:: WHAT NEEDS TO BE DONE ::
Pictures do not belong in the copy. Output exactly the lines from the one containing "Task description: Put" to the end of the listing below.

━━━━━ AVAILABLE DATA ━━━━━

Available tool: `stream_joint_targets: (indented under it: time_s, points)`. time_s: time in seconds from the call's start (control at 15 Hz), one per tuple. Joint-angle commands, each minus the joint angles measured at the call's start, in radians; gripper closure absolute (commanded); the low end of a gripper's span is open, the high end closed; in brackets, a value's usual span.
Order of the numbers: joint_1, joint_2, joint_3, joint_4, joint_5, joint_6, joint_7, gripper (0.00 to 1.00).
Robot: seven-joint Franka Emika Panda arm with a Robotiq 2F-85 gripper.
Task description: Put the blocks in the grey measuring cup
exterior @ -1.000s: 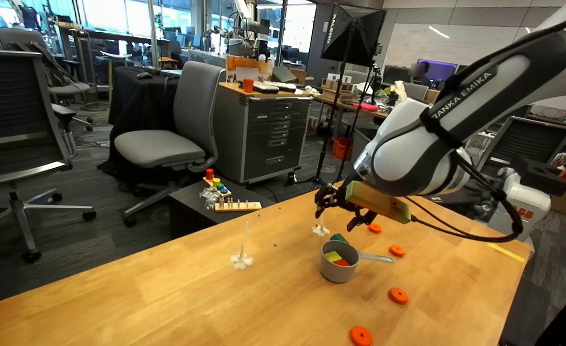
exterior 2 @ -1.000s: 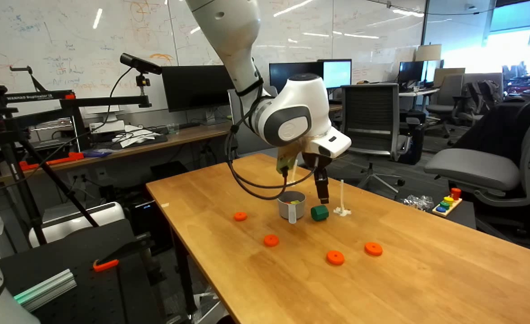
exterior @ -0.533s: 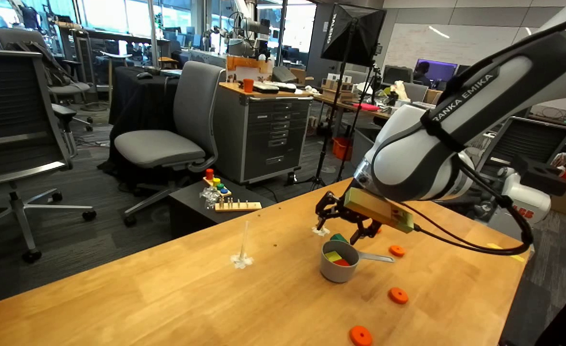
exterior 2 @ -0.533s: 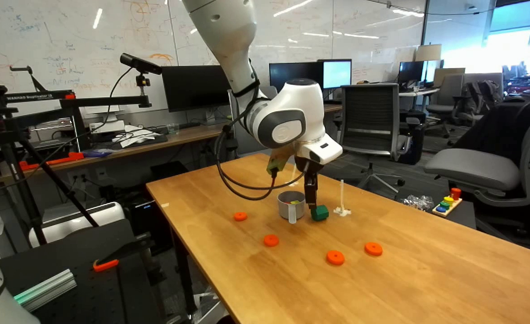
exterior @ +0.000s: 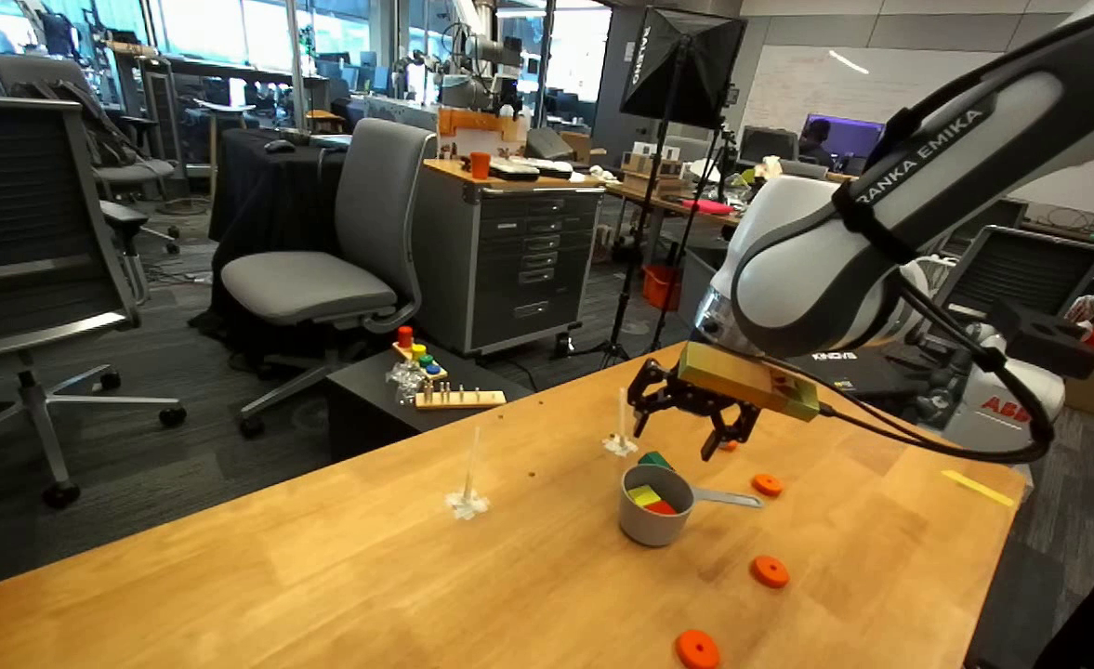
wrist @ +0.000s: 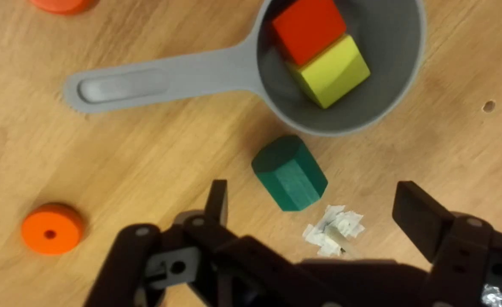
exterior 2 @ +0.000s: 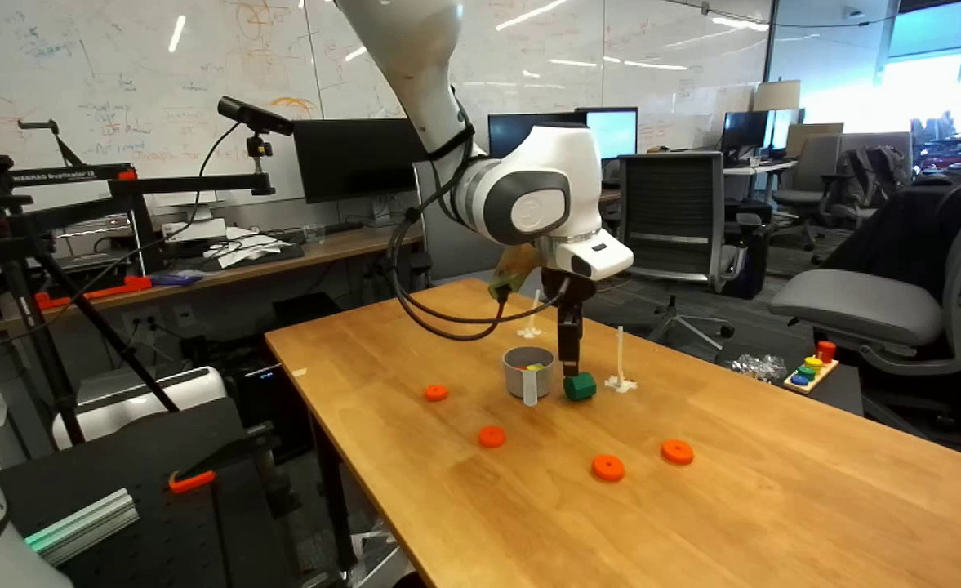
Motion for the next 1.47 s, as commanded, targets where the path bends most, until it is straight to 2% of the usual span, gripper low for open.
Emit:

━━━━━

:: RESULT OF THE TASK ::
Task description: Put the blocks in the grey measuring cup
exterior @ -1.000s: 
exterior 2 @ -1.000s: 
exterior @ -0.533s: 
exterior 2 @ -0.533s: 
exterior @ +0.000s: 
wrist @ +0.000s: 
exterior 2 @ +0.000s: 
Motion for the next 1.47 s, as commanded, targets where the path bends most, until it is straight to 2% of the usual span, gripper low for open.
Emit:

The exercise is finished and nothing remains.